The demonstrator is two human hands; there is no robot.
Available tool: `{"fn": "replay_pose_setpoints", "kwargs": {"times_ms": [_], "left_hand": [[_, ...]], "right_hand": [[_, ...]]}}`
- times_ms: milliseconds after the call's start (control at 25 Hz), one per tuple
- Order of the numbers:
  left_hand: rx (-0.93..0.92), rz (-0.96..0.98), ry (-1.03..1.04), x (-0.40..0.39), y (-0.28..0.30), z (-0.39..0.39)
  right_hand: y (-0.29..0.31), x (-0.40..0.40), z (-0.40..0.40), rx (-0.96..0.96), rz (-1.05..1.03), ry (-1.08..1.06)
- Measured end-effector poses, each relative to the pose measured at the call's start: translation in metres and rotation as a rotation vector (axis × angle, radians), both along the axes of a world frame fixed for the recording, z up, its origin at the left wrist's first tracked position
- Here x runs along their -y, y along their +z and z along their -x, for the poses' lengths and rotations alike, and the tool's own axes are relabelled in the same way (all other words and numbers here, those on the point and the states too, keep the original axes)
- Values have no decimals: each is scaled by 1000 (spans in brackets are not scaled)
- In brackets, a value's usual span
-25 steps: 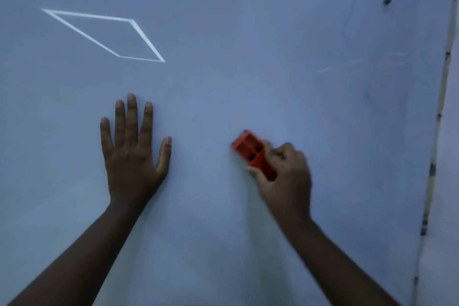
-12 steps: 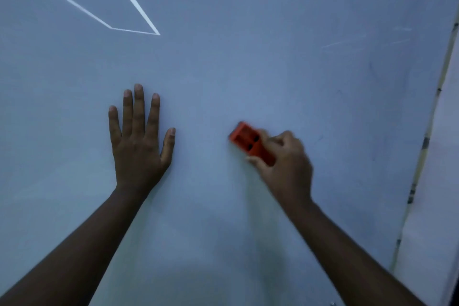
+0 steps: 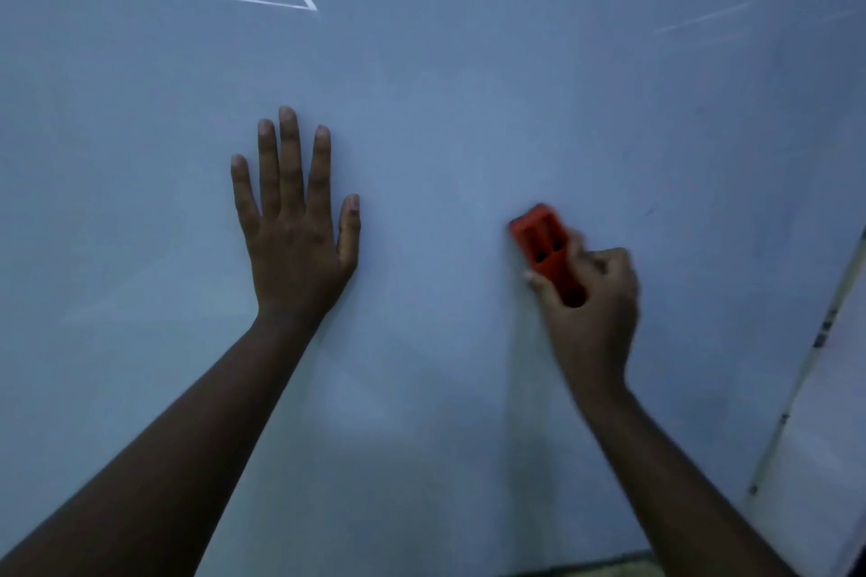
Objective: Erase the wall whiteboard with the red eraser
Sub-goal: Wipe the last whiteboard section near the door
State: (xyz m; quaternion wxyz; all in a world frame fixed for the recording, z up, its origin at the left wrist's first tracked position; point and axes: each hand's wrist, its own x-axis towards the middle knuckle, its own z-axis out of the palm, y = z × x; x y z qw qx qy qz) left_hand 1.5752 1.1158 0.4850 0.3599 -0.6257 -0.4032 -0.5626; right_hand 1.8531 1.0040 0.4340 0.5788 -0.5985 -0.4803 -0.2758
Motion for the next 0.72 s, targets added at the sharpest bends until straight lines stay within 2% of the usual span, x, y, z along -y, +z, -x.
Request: {"fn": "replay_pose_setpoints", "kwargs": {"times_ms": [160,280,400,480,600,720], "left_hand": [[31,1,-22,1,-8,-4],[40,29,-29,4,-15,-7],[43,42,-38,6,-27,-8],[46,47,-49,7,-37,-10],[83,57,-58,9,-57,-18],[169,127,-50,15,-88,-37]], "right_hand": [[-81,-8,84,400,144,11],[-116,-6,111,484,192,46],[-108,-3,101,492,217,65],[-96,-1,71,378,168,33],[-88,4,0,-2,38,-18],[-106,18,-49,-363,-32,14]]}}
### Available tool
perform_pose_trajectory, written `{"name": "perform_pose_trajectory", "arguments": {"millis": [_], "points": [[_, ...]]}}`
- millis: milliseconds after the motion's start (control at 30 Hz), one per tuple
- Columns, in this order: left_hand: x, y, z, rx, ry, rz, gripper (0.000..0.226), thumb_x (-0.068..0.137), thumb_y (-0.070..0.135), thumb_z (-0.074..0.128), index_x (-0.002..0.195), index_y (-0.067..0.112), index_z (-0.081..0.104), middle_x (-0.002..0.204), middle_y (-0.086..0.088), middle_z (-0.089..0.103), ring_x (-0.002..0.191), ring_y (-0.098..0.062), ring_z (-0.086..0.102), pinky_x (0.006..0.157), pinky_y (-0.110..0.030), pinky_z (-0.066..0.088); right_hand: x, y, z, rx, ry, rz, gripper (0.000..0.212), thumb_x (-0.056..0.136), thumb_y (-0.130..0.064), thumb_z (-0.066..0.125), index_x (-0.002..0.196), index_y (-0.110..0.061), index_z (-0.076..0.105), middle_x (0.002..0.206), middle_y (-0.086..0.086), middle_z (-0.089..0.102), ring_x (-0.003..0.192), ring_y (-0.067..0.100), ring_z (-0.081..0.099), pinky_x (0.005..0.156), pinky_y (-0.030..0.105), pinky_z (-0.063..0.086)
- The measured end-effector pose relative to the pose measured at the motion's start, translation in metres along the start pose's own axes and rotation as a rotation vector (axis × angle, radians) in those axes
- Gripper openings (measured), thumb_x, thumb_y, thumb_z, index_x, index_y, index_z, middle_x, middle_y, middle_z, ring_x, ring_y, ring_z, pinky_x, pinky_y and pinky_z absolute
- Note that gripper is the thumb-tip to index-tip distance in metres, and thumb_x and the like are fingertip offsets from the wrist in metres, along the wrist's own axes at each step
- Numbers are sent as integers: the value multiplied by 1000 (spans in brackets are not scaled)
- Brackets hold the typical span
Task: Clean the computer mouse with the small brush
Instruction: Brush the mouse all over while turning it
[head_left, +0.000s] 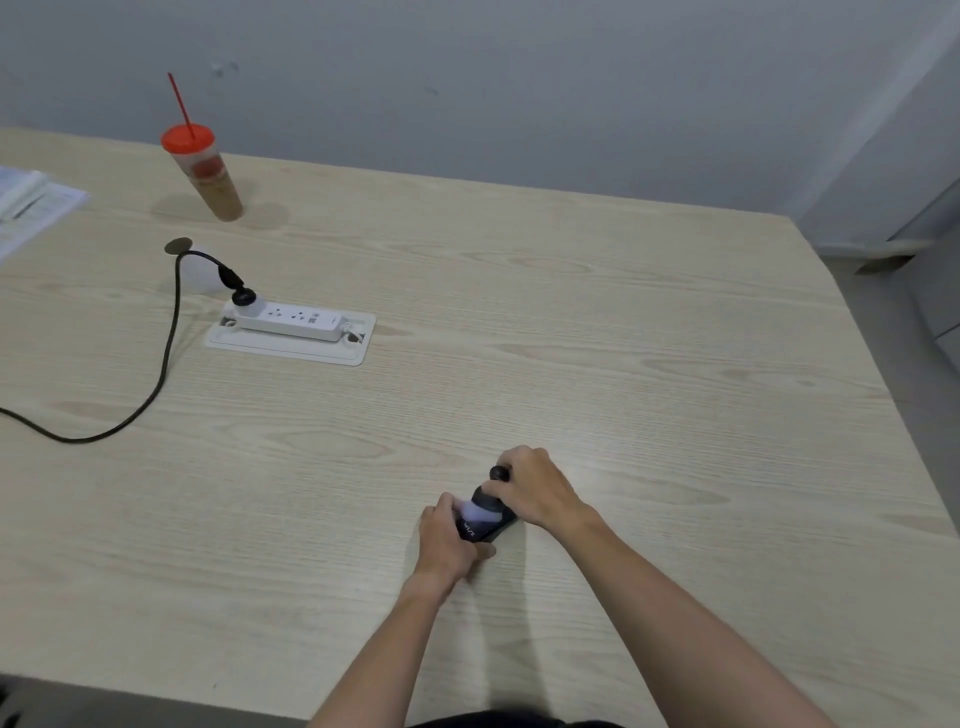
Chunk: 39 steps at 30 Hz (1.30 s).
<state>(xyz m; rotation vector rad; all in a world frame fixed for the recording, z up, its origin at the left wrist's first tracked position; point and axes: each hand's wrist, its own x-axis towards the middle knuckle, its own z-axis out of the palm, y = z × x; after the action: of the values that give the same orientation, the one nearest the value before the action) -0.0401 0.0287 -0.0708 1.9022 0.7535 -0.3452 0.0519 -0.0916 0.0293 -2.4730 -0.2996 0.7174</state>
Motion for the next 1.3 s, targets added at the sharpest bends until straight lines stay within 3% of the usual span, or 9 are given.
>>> {"name": "perform_pose_trajectory", "arguments": {"millis": [133,300,400,533,700,867,1000,1167,1300], "points": [[5,-6,1,-50,10,-6,66,34,23,95,86,28,55,101,-8,68,87,-25,68,62,-31,57,0,6,1,-249,245,-24,33,92,-34,60,73,-8,53,81,7,66,72,28,58,71,38,46],[-5,8,-6,-104,-37,-20,57,47,-1,92,92,15,61,102,-14,68,81,-25,70,49,-24,57,1,17,1,35,64,29,40,87,-41,68,71,-5,59,69,3,58,61,22,53,57,34,41],[-5,10,-7,-98,-34,-14,55,46,0,89,90,14,59,102,-19,67,75,-24,67,47,-21,54,-3,18,1,-119,187,59,38,92,-41,62,79,-6,61,82,8,66,74,30,62,64,36,46],[-5,9,-8,-82,-22,-2,56,45,1,89,92,12,60,97,-17,72,71,-22,64,52,-27,60,-2,20,-1,158,172,78,35,87,-39,66,74,-7,58,71,3,59,67,25,55,60,35,43],[-5,10,-8,-83,-52,21,52,56,-10,87,97,6,60,100,-17,73,74,-18,62,44,-8,45,-15,32,-1,-124,290,133,30,94,-36,61,85,-7,62,84,8,67,76,30,63,66,37,48],[-1,4,-5,-72,-36,42,54,56,-3,86,98,19,59,108,-18,68,88,-27,69,49,-8,48,-23,44,-1,295,217,180,37,88,-33,69,70,-4,56,65,1,53,56,15,46,50,23,36],[3,-1,-1,-42,-28,62,55,56,1,85,97,27,58,112,-19,64,94,-31,67,48,-3,43,-37,58,6,-7,286,260,35,93,-36,62,75,-8,51,71,2,55,65,25,52,58,32,36],[6,-3,0,-19,-38,62,57,57,4,85,99,28,56,113,-20,63,96,-30,66,49,-2,43,-44,65,11,320,240,221,41,91,-34,66,65,-8,48,59,-3,47,56,16,43,51,26,33],[7,-3,0,-11,-42,69,56,60,-1,85,102,24,56,115,-20,62,97,-30,66,49,-2,43,-50,76,17,62,289,326,33,95,-36,60,79,-7,58,69,1,58,64,23,55,53,31,35]]}}
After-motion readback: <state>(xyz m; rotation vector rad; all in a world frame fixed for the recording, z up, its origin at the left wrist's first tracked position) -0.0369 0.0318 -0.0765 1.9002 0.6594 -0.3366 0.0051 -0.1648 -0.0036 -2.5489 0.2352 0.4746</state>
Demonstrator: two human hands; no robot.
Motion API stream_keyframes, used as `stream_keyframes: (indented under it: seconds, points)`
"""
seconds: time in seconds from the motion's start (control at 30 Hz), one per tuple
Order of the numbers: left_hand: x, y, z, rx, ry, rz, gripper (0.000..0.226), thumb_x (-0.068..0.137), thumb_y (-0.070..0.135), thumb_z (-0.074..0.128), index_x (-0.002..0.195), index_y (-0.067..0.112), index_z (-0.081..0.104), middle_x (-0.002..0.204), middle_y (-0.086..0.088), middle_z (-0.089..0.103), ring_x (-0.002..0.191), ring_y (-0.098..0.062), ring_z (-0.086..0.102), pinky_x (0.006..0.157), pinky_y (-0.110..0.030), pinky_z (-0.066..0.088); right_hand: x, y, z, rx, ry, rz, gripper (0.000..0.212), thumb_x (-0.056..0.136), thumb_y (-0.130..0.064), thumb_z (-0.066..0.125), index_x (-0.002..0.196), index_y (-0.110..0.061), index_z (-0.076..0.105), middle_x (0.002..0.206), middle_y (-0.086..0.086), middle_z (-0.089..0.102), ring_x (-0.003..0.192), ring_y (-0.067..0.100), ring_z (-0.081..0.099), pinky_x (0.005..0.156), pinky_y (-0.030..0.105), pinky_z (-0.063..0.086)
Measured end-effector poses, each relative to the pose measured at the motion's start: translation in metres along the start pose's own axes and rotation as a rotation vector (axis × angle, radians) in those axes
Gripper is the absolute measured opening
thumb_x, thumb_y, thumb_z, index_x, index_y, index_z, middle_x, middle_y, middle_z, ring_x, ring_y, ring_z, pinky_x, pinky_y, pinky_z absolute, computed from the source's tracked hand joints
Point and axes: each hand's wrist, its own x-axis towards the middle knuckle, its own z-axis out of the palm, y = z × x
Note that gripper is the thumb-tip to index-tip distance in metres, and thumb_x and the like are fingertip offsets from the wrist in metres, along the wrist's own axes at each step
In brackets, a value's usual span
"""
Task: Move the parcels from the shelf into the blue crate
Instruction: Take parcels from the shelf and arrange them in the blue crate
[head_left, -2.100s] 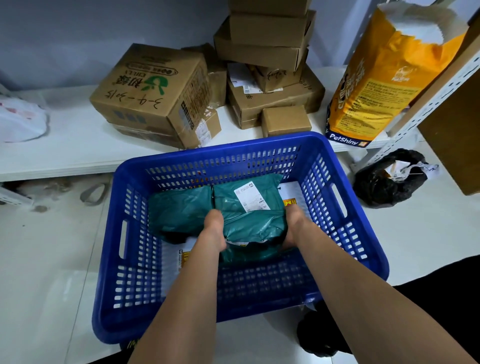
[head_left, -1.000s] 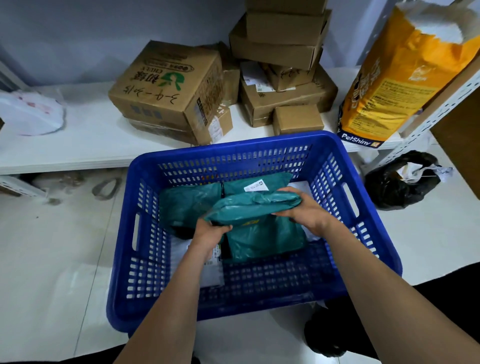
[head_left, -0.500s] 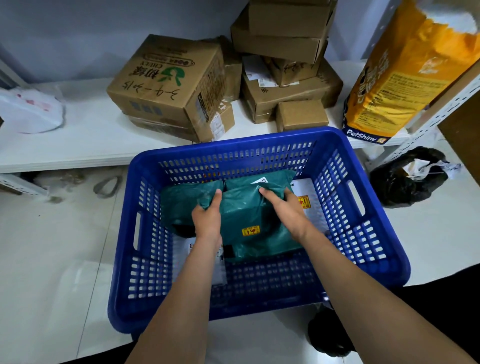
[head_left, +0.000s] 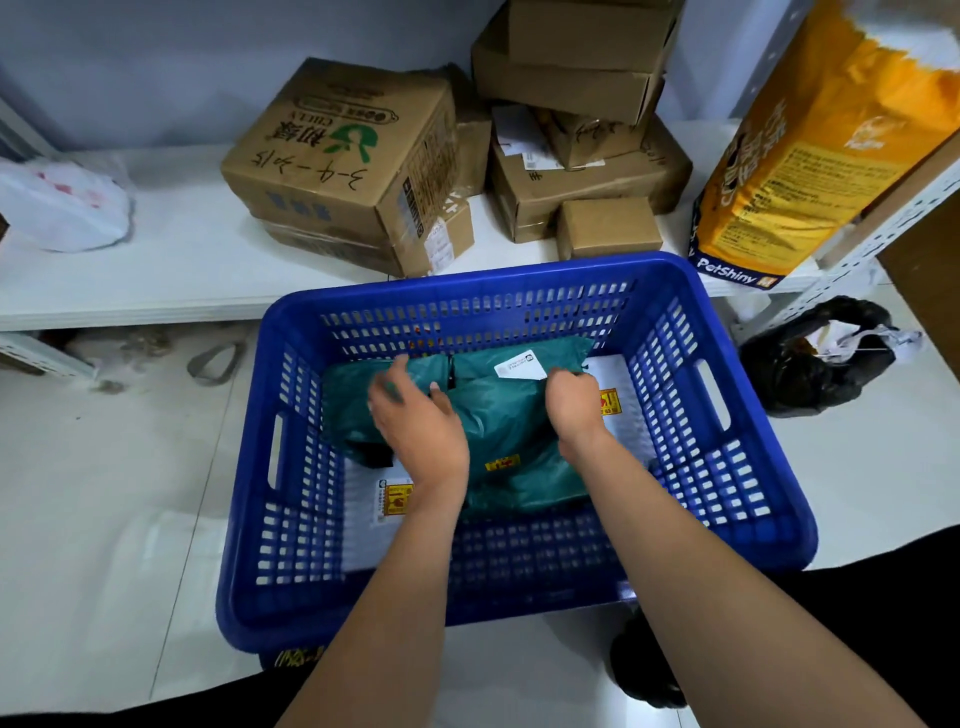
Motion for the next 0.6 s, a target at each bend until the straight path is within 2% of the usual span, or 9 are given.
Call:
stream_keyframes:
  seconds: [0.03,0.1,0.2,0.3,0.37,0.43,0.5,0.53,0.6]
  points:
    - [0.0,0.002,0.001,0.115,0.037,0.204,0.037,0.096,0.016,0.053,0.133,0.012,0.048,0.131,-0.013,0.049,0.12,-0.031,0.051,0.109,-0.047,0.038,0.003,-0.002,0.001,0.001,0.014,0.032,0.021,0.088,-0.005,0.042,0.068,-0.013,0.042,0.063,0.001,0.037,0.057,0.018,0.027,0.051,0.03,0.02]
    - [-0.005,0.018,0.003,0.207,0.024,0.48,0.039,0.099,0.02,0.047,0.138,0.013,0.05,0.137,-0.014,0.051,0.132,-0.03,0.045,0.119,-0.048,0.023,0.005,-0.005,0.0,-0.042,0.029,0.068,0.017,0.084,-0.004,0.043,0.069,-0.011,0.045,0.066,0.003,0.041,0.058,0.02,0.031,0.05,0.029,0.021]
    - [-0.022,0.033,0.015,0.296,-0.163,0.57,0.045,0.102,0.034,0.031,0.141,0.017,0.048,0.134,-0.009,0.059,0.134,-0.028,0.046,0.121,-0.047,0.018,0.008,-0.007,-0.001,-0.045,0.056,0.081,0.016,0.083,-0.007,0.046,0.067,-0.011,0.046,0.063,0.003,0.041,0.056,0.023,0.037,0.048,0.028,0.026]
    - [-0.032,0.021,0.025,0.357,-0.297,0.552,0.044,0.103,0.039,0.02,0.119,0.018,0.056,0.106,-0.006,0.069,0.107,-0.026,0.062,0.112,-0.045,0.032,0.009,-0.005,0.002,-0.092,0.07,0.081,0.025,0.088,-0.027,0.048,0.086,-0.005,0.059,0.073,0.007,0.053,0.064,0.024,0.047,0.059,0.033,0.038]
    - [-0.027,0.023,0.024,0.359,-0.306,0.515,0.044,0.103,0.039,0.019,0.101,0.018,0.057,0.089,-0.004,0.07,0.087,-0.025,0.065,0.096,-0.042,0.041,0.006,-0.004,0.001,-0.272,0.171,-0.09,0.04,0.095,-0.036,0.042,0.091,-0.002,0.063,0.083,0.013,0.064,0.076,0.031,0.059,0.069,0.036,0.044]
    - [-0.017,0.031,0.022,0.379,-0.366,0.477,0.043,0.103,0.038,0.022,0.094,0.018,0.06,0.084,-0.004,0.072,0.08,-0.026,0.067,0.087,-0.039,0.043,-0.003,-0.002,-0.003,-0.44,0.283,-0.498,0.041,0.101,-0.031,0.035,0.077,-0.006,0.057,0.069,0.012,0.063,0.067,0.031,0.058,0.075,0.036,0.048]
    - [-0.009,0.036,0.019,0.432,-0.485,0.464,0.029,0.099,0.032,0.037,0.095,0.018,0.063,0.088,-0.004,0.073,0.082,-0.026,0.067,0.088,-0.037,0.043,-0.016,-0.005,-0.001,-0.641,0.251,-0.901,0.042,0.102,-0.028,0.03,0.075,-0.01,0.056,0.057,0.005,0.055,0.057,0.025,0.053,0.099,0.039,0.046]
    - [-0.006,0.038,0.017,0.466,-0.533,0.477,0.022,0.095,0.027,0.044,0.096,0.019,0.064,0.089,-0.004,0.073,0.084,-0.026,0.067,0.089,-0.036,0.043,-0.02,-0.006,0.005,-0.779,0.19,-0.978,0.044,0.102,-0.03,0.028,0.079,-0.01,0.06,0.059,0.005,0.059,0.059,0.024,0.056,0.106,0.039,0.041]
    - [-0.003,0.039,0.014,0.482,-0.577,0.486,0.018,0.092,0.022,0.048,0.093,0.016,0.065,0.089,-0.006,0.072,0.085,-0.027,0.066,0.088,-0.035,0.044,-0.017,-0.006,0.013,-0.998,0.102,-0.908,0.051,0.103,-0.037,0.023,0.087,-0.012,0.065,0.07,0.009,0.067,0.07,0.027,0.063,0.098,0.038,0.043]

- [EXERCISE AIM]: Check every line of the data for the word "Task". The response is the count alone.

- [SOLUTION BELOW]: 2